The Colt Mustang is a line of two lightweight, single-action pocket pistols chambered for the .380 ACP cartridge, produced by Colt's Manufacturing Company. The firearm line was produced from 1983 to 1996 as the Colt Mustang and from 2011 to present the Mustang was reintroduced along with an alloy frame model and an updated polymer frame version, the Colt Mustang XSP.

==Brief history==
In 1983, Colt introduced the Colt Mark IV/ Series 80 Government Model -.380 Auto. This pocket pistol was similar in appearance, but not design, to the Colt M1911. The Government Model .380's obvious aesthetic difference being that it is scaled down to roughly 78 percent to that of a full-sized M1911 Government Model. From the factory the .380 Government Model came with a capacity of 7+1.
In 1986, Colt introduced a simplified version of their .380 with a shortened barrel, slide, and gripframe, holding two fewer rounds and sold it as the Mustang.
In 1987, the Pocket Light version was introduced boosting the popularity because of the reduced weight of the weapon.

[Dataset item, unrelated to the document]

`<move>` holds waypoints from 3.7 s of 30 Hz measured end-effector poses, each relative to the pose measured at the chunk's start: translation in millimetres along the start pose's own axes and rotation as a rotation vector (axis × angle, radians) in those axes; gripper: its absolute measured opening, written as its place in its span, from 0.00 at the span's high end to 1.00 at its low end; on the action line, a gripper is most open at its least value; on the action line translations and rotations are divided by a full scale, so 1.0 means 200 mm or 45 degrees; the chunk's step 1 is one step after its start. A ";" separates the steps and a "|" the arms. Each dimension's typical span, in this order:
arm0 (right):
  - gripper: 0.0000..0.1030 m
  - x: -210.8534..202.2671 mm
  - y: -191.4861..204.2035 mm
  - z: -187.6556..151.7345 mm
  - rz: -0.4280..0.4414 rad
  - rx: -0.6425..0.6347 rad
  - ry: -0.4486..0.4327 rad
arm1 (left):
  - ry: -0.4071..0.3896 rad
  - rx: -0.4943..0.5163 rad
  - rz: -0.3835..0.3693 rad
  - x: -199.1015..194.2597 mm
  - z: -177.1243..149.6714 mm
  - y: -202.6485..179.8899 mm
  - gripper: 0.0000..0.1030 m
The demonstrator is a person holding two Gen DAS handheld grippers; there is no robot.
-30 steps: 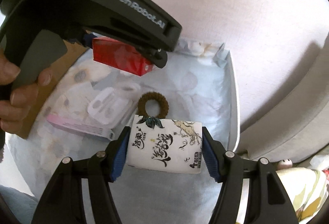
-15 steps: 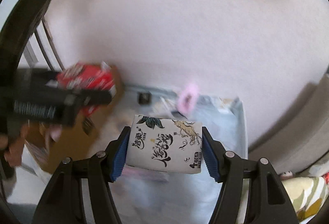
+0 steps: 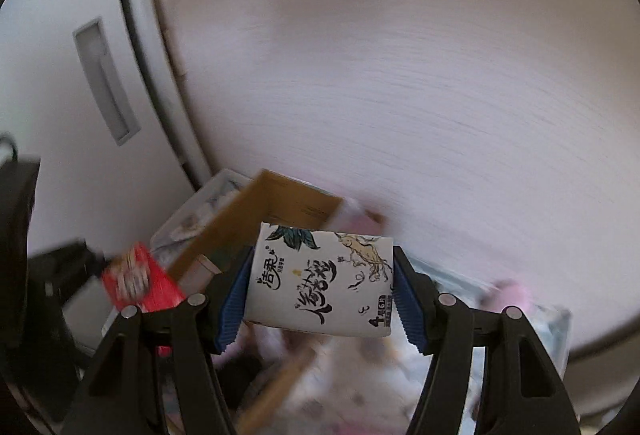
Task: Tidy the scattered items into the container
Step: 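Carry both items over the cardboard box and open both grippers to drop them, then move both open grippers back over the tray table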
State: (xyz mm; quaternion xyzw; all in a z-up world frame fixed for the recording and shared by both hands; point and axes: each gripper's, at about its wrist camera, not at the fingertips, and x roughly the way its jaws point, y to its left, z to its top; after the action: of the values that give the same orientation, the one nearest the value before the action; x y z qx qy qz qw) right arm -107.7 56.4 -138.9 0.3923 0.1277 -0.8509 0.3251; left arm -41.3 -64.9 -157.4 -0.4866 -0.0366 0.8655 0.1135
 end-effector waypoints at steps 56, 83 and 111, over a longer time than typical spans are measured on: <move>0.22 0.17 0.05 -0.06 0.069 0.165 0.123 | 0.051 -0.129 -0.115 0.01 -0.18 0.06 0.03; 0.22 -0.49 -0.80 -0.48 -0.221 0.431 -0.060 | 0.029 0.323 -0.161 0.06 -0.16 -0.83 0.03; 0.22 0.29 -1.21 -0.61 -0.166 0.437 0.216 | 0.254 0.354 -0.068 0.87 -0.27 -1.04 0.03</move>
State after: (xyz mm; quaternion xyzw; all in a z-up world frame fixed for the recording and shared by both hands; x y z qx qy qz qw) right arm -221.5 270.8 -272.2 0.5032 0.0329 -0.8434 0.1856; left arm -49.4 175.1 -295.5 -0.5484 0.0818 0.8063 0.2059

In 1988, the Mustang Plus II was introduced and it had the longer gripframe of the original Government Model. The Mustang Plus II derived its name from holding 2 more rounds in its magazine than the original Mustang.
In a number of years, Colt changed their spring and follower in the Mustang magazine, increasing its capacity to 6.
In 1993, the Night Light .380 was introduced with Bar Dot Tritium night sights.
In 1996, Colt added a blued steel frame or stainless version. In 2011, Colt reintroduced the previously discontinued Mustang Pocketlite, along with the Colt Mustang XSP in 2013, a polymer frame version with updated design.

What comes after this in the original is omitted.